He played Romeo to her Juliet, Antony to her Cleopatra. And not only on the stage. Off-stage, Laurence Olivier and Vivien Leigh carried on a tumultuous twenty-year romance that rivaled any they ever portrayed in a play. Dubbed 'the King and Queen of the theater' by fellow actor John Gielgud, they were truly show business royalty, as dazzlingly glamorous a couple as had ever captured the fancy of an adoring public.
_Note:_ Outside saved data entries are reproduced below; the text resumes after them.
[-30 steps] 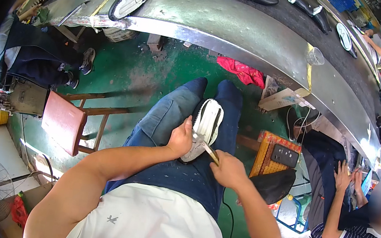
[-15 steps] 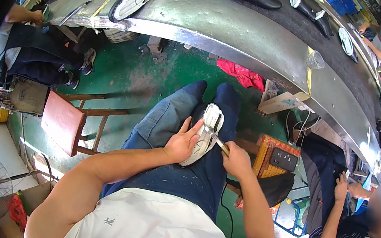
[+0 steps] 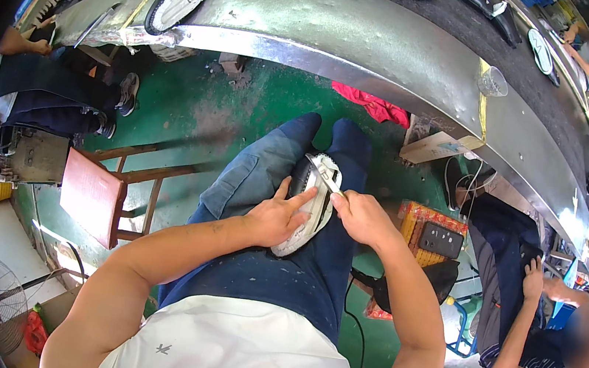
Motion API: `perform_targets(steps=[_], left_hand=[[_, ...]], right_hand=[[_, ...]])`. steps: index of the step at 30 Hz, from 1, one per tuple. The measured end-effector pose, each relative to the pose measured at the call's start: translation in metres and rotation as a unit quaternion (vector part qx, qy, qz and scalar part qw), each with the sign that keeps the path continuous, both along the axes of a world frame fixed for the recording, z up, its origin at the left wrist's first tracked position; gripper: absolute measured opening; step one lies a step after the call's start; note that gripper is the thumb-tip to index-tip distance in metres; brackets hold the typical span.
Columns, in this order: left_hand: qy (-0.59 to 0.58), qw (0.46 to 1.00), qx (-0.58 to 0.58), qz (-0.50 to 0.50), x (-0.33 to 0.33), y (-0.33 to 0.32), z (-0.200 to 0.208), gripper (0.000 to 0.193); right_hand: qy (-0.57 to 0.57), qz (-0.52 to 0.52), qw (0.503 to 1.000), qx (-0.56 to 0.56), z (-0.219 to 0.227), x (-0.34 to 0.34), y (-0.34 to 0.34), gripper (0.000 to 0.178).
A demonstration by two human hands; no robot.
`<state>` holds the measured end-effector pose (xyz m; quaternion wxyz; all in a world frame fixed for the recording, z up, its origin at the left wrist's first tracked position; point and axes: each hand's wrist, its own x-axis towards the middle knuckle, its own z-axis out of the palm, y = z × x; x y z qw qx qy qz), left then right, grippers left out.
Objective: The recorder is performing lasting and finishing operations on shoes at an assembly line, using pliers and a hammer.
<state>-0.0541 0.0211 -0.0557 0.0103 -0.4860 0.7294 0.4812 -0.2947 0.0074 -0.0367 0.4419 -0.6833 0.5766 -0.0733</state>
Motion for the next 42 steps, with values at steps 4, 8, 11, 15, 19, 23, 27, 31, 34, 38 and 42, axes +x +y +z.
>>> perform_targets(steps=[4, 8, 11, 15, 19, 23, 27, 31, 34, 38, 42], left_hand=[[0.010, 0.999, 0.001, -0.038, 0.006, 0.002, 0.001, 0.060], [0.113, 0.987, -0.046, 0.108, 0.018, 0.026, -0.010, 0.077], [0.117, 0.980, 0.039, 0.157, 0.021, 0.028, -0.013, 0.087], [0.116, 0.986, -0.016, 0.121, 0.026, 0.028, -0.035, 0.103], [0.102, 0.987, 0.081, 0.089, 0.017, 0.019, 0.002, 0.113], [0.049, 0.991, 0.102, 0.068, 0.023, -0.002, 0.019, 0.113], [0.061, 0.989, -0.135, -0.006, 0.046, -0.046, 0.073, 0.083], [0.260, 0.955, -0.128, 0.058, 0.034, -0.095, 0.123, 0.073], [0.331, 0.941, 0.028, 0.063, 0.001, -0.130, 0.102, 0.050], [0.170, 0.962, 0.193, 0.087, -0.037, -0.148, 0.015, 0.066], [0.090, 0.973, 0.193, 0.095, -0.045, -0.137, -0.065, 0.063]], right_hand=[[0.040, 0.023, 0.999, 0.009, -0.005, 0.001, 0.015, 0.048], [0.065, -0.010, 0.996, 0.054, 0.013, 0.002, 0.025, 0.049], [-0.044, -0.014, 0.996, 0.075, 0.022, 0.007, 0.047, 0.046], [0.001, -0.015, 0.996, 0.093, 0.020, 0.001, 0.062, 0.043], [0.019, -0.046, 0.995, 0.088, 0.004, 0.004, 0.079, 0.045], [-0.138, -0.174, 0.971, 0.092, -0.015, -0.007, 0.098, 0.047], [-0.232, -0.266, 0.934, 0.062, -0.023, -0.020, 0.118, 0.050], [-0.274, -0.320, 0.905, 0.054, -0.021, -0.022, 0.128, 0.049], [-0.310, -0.318, 0.894, 0.052, -0.020, -0.018, 0.132, 0.044], [-0.302, -0.312, 0.899, 0.061, -0.013, -0.007, 0.139, 0.039], [-0.263, -0.286, 0.921, -0.014, -0.009, 0.012, 0.140, 0.035]])
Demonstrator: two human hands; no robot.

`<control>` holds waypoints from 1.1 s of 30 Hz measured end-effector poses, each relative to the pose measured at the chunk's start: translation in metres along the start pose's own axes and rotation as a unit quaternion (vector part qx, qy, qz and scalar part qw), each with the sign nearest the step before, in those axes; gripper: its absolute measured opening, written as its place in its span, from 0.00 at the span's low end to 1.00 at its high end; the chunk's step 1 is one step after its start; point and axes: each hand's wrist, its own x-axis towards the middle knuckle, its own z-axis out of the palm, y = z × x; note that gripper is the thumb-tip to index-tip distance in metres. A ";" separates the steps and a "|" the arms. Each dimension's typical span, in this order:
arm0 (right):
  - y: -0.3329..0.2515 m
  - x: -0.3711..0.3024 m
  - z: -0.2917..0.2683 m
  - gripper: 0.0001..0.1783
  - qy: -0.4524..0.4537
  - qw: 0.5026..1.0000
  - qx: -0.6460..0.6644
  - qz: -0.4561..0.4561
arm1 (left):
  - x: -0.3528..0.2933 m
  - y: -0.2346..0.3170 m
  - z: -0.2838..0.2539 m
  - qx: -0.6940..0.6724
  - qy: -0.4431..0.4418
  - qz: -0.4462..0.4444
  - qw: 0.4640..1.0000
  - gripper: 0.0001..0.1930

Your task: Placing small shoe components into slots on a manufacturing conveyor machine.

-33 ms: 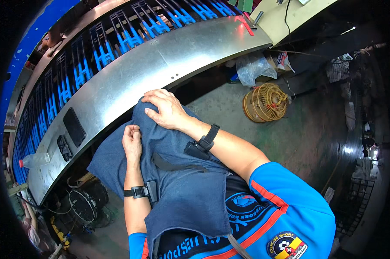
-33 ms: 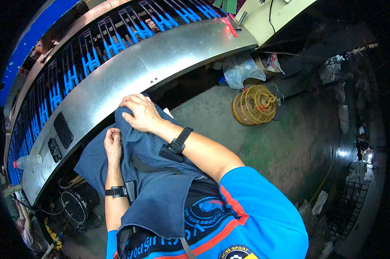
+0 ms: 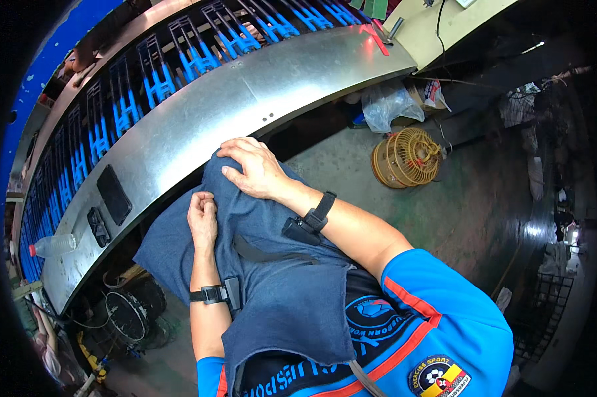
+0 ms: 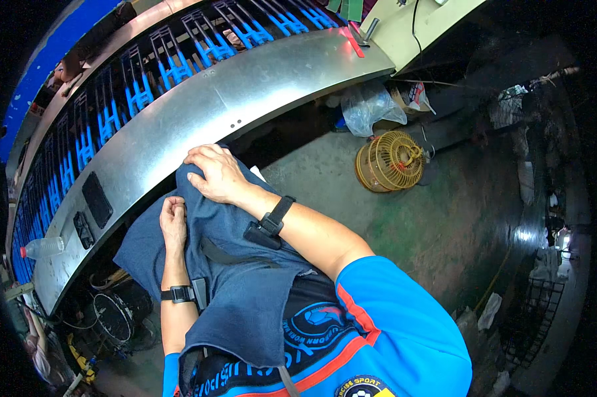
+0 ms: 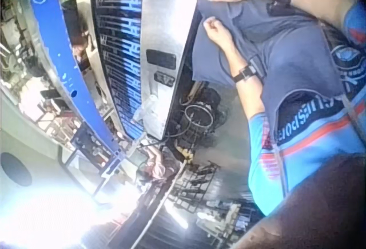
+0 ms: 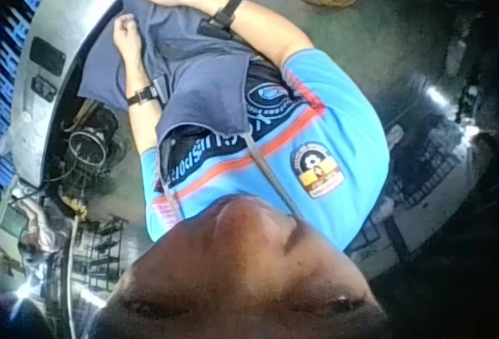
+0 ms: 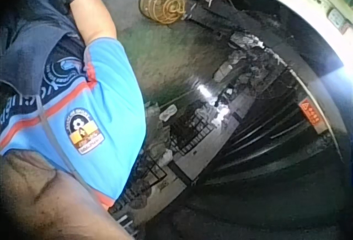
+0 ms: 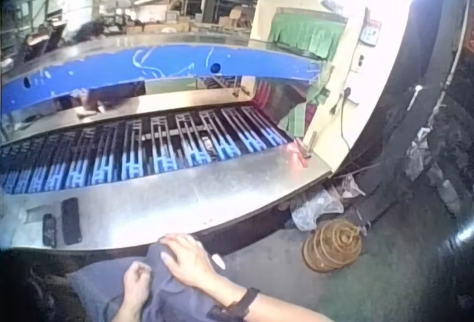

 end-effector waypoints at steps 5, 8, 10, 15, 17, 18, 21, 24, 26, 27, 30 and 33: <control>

He was Heathcliff. She was Scarlett O'Hara. That two such romantic icons should also be husband and wife seemed like Hollywood fantasy. In the end, that fantasy was too good to be true.
It was love at first sight, at least for Leigh. As a 22-year-old starlet in 1935, she saw Olivier on the London stage and was instantly enthralled by his brilliant star power-and brooding good looks. 'Someday I am going to marry Laurence Olivier,' she told a friend, with the same conviction she'd later announce, 'I shall play Scarlett O'Hara' - years before landing the part. Such bold declarations were typical of the headstrong Leigh, who always knew what she wanted, and usually got it.
For Olivier, the attraction was almost as immediate. He too had first seen his future love on the stage and had been struck by her 'magical looks' and 'beautiful poise.' Quite simply, these two completed each other. Olivier inspired Leigh; he was her hero, her mentor, her soulmate. He shared her artistic aspirations, and moved her to aim even higher. In turn, she inspired him. This beautiful, sensual, witty woman not only sparked his intellect and libido, but also his personality.
Eventually Leigh returned to work, but she never regained her stature as Olivier's superstar equal. When he was knighted in 1947, she fell further into her husband's shadow. This was more than a blow to her ego. Vivien's fading fame cut right to her heart
But even if Leigh could have settled for second billing in their marriage, fate and her own frail health intervened. In addition to her physical ailments, Leigh began to suffer serious mood swings that were later diagnosed as manic-depression. One night she'd be the hyper-active life of the party; the next she'd be lost in dark clouds of despair. With their once idyllic home life in upheaval, Olivier increasingly sought refuge in his work at the theater.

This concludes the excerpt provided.